§ YOUR INSTRUCTIONS:
All of the data that follows should be given again exactly, without its images.

§ DATA PROVIDED:
▼

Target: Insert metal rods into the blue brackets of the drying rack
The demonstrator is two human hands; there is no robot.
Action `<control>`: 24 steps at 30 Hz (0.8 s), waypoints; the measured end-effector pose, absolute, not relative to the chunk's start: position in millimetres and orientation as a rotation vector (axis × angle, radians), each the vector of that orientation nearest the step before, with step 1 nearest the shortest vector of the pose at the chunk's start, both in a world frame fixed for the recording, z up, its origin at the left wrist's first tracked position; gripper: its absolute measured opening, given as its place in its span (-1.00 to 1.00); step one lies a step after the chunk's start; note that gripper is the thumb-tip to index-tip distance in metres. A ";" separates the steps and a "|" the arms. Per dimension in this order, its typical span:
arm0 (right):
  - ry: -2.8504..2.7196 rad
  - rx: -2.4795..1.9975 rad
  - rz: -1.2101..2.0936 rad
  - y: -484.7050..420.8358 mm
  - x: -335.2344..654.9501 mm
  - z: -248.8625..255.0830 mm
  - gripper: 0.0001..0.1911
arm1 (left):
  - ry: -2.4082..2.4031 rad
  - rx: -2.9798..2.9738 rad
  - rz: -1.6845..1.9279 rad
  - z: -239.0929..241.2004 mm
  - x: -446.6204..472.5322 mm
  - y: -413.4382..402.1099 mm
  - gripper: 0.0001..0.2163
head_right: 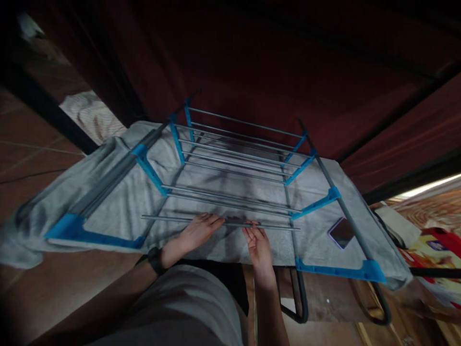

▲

§ SOLUTION FOR THIS TASK:
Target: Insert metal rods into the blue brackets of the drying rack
The demonstrator is two human hands; there is no robot.
Action `<control>`: 24 steps at 30 Hz (0.8 s), waypoints; the measured end-effector pose, absolute, not relative to the chunk's start: position in millimetres and orientation as a rotation vector (axis × angle, radians), each the vector of that orientation nearest the step before, with step 1 nearest the shortest vector of the pose at the chunk's start, both in a world frame fixed for the recording, z up, its origin at the left wrist's first tracked position; gripper: its absolute measured opening, given as its place in its span (-1.00 to 1.00); step one lies a step after the chunk's start; note that gripper is the thumb-tip to index-tip distance in metres. A ";" separates the steps and a "|" the arms. Per dimension in this order, its typical span:
arm0 (right):
  - ry: -2.8504..2.7196 rad
  - rx: -2.4795..1.9975 rad
  - rz: -1.2101..2.0936 rad
  - y: -484.7050..420.8358 mm
  - x: -335.2344..654.9501 mm
  - z: -248.8625..255.0830 mm
  - gripper: 0.0001..0.1911
arm1 (left):
  - ry: -2.4082..2.4031 rad
  - rx: -2.9798..2.9738 rad
  - rz: -1.6845..1.9279 rad
  - z: -239.0929..241.2004 mm
  - x: -446.6204..472.5322 mm
  - y: -413.4382..402.1099 mm
  - gripper: 0.0001..0.2163
head_right: 

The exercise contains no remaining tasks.